Carbon also has structural types whose members are identified by name instead of position. These are called structural data classes, also known as a struct types or structs.

Both struct types and values are written inside curly braces ({...}). In both cases, they have a comma-separated list of members that start with a period (.) followed by the field name.

  • In a struct type, the field name is followed by a colon (:) and the type, as in: {.name: String, .count: i32}.
  • In a struct value, called a structural data class literal or a struct literal, the field name is followed by an equal sign (=) and the value, as in {.key = "Joe", .count = 3}.

Pointer types

The type of pointers-to-values-of-type-T is written T*. Carbon pointers do not support pointer arithmetic; the only pointer operations are:

  • Dereference: given a pointer p, *p gives the value p points to as an l-value. p->m is syntactic sugar for (*p).m.
  • Address-of: given an l-value x, &x returns a pointer to x.

Arrays and slices

The type of an array of holding 4 i32 values is written [i32; 4]. There is an implicit conversion from tuples to arrays of the same length as long as every component of the tuple may be implicitly converted to the destination element type. In cases where the size of the array may be deduced, it may be omitted, as in:

var i: i32 = 1;
// `[i32;]` equivalent to `[i32; 3]` here.
var a: [i32;] = (i, i, i);

Expressions

Expressions describe some computed value. The simplest example would be a literal number like 42: an expression that computes the integer value 42.

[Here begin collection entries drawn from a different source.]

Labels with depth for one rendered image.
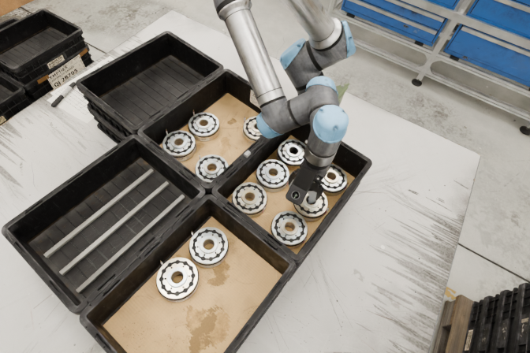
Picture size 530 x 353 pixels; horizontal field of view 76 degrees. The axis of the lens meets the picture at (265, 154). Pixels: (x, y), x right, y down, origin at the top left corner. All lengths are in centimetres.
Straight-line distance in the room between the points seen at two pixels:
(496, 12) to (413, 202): 160
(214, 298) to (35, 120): 98
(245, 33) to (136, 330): 77
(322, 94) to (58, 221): 78
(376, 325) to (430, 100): 205
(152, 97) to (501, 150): 233
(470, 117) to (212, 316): 244
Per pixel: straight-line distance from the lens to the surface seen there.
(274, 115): 87
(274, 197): 104
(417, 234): 128
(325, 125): 74
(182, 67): 140
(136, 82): 137
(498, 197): 258
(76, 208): 110
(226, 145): 113
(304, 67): 122
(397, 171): 139
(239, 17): 93
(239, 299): 93
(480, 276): 224
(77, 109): 151
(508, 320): 170
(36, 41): 228
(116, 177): 112
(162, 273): 93
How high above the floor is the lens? 174
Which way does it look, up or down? 55 degrees down
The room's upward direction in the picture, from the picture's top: 9 degrees clockwise
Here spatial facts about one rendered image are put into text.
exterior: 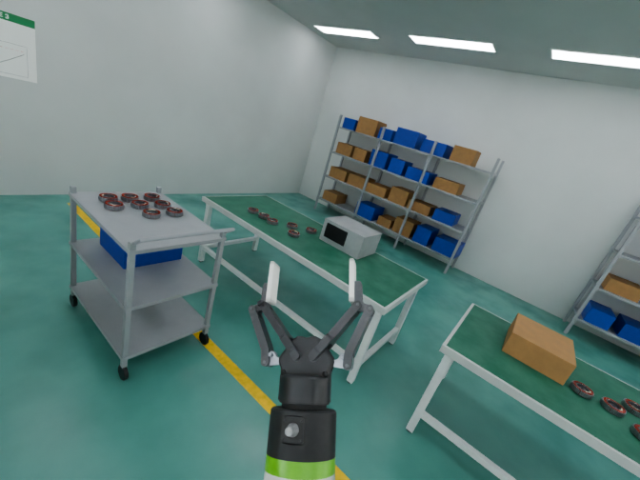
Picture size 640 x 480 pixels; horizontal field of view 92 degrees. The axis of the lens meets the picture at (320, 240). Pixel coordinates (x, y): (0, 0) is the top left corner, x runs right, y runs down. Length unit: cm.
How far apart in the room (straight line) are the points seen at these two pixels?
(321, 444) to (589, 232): 580
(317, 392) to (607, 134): 587
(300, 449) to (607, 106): 600
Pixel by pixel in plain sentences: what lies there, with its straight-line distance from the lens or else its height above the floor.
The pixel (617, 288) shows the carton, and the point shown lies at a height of 86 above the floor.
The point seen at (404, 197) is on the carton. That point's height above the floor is 94.
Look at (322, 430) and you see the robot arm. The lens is 46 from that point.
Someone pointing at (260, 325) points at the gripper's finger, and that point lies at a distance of 52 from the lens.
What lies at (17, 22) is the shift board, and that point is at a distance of 491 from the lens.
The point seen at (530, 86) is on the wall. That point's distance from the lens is 625.
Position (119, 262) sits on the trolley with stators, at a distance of 247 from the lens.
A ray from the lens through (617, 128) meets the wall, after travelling 612.
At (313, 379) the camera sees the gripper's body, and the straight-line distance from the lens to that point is 46.
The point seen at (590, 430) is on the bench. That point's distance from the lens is 227.
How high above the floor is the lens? 178
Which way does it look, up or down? 20 degrees down
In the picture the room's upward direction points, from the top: 17 degrees clockwise

Expressions are the portions of Carbon syntax that produce values. Because types in Carbon are values, this includes anywhere that a type is specified.

fn Foo(a: i32*) -> i32 {
return *a;
}

Here, the parameter type i32*, the return type i32, and the operand *a of the return statement are all expressions.

Declarations, Definitions, and Scopes

Name-binding declarations:

There are two kinds of name-binding declarations:

  • constant declarations, introduced with let, and
  • variable declarations, introduced with var.

There are no forward declarations of these; all name-binding declarations are definitions.

Constant let declarations:

A let declaration matches an irrefutable pattern to a value. In this example, the name x is bound to the value 42 with type i64:

let x: i64 = 42;

Here x: i64 is the pattern, which is followed by an equal sign (=) and the value to match, 42. The names from binding patterns are introduced into the enclosing scope.

Variable var declarations:

A var declaration is similar, except with var bindings, so x here is an l-value with storage and an address, and so may be modified:

var x: i64 = 42;
x = 7;

Variables with a type that has an unformed state do not need to be initialized in the variable declaration, but do need to be assigned before they are used.

auto

If auto is used as the type in a var or let declaration, the type is the static type of the initializer expression, which is required.

Functions

A basic function definition may look like:

fn Add(a: i64, b: i64) -> i64 {
return a + b;
}

This declares a function called Add which accepts two i64 parameters, the first called a and the second called b, and returns an i64 result. It returns the result of adding the two arguments.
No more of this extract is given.